This is a simple docker container to build an ssh gateway or hopping station.
Running this docker container you may support following use cases:
- "forwarding only" gateway without login prompt and restrictions per user
- mount /etc/user via external volume
- set login shell to "/usr/local/bin/LoginSleep" for each user
- write users firewall restrictions into users key file -- see sshd_config man page to get more information about - PermitOpen="ip:port" - no-pty - ...
- set global variable "LoginSleep" to configure session timeout
- set global variable
SSHD_OPTS="-o AllowTcpForwarding=yes"
(other options could be appended)
- special api host
- create your own api command (e.g. shell or python script)
- mount /etc/user via external volume and set this api command as login shell
- more than one key per user are supported -- see below
- run a "classic hopping station"
- mount /data via external volume
- set $HostKeys to "/data/host-keys" here the private ssh host keys are persisted - restrict access!
- set $HomeBase to "/data/home" here the user home directories are persisted
- set $UserDir to "/data/user" this structure defines which users have to be created at startup and how
- use this container to build other stuff on top, e.g. a version control system
- create users svn and git via Dockerfile
- install needed software (git and subversion) and configure it
- persist host keys and home base via external volume and set $HomeBase / $HostKeys
- keep /etc/users empty (fast startup)
Important for all cases:
- use variable SSHD_OPTS to change specific options
- Startup takes more time the more users have to be created.
- Startup time prolongs (and security is reduced) if ssh host key is not persistent -- so $HostKey is strongly recommended.
- If you use persistent user homes it is strongly recommended to set their uids.
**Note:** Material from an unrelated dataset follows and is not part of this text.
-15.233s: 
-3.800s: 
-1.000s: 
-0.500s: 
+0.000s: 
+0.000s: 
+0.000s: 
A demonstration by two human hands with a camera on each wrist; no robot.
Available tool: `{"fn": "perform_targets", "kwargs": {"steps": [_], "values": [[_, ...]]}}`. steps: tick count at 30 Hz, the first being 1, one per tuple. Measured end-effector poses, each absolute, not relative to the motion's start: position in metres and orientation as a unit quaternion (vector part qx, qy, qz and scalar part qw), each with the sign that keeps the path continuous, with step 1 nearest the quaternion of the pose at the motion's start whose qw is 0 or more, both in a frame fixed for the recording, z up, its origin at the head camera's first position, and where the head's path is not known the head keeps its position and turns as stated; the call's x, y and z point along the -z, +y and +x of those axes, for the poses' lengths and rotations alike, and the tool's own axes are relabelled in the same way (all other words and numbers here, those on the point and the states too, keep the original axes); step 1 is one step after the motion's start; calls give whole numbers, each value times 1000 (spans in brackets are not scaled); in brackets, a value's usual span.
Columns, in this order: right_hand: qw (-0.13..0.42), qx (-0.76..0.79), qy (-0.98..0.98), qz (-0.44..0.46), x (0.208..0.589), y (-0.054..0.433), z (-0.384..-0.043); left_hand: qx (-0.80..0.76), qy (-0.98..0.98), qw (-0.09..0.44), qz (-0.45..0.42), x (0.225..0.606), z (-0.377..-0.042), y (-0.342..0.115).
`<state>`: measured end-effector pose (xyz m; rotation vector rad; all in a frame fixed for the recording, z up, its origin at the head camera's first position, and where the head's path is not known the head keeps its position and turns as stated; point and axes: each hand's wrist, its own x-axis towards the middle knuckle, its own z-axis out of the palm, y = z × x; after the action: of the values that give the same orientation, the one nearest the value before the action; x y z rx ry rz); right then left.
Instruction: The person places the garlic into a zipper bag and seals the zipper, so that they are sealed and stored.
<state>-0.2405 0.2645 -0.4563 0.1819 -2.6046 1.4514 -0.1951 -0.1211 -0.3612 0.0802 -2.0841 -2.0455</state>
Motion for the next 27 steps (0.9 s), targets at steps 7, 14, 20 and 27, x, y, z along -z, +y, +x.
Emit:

You can control containers behaviour using following environment variables:
- RootKey: this key will be distributed to root
- UserDir: this directory describes the user to create at startup time and their properties (see below) -- default is /etc/user
- HomeBase: is the home directory for the created users -- default is /home
- HostKeys: is the place/directory of ssh host keys (in order to make them persistent) -- default is /etc/ssh
- LoginSleep: if login shell /usr/local/bin/LoginSleep is used for some users this variable sets the global session timeout -- default is 1 hour
- SleepyTask: there is one task that I could run for you (after sleepng X seconds) -- regularly: e.g. >>60 /root/bin/sync_config.sh<< waits 60 seconds and starts a config synchronization script, waits 60 seconds and starts a config synchronization script, waits 60 seconds and starts a config synchronization script, ...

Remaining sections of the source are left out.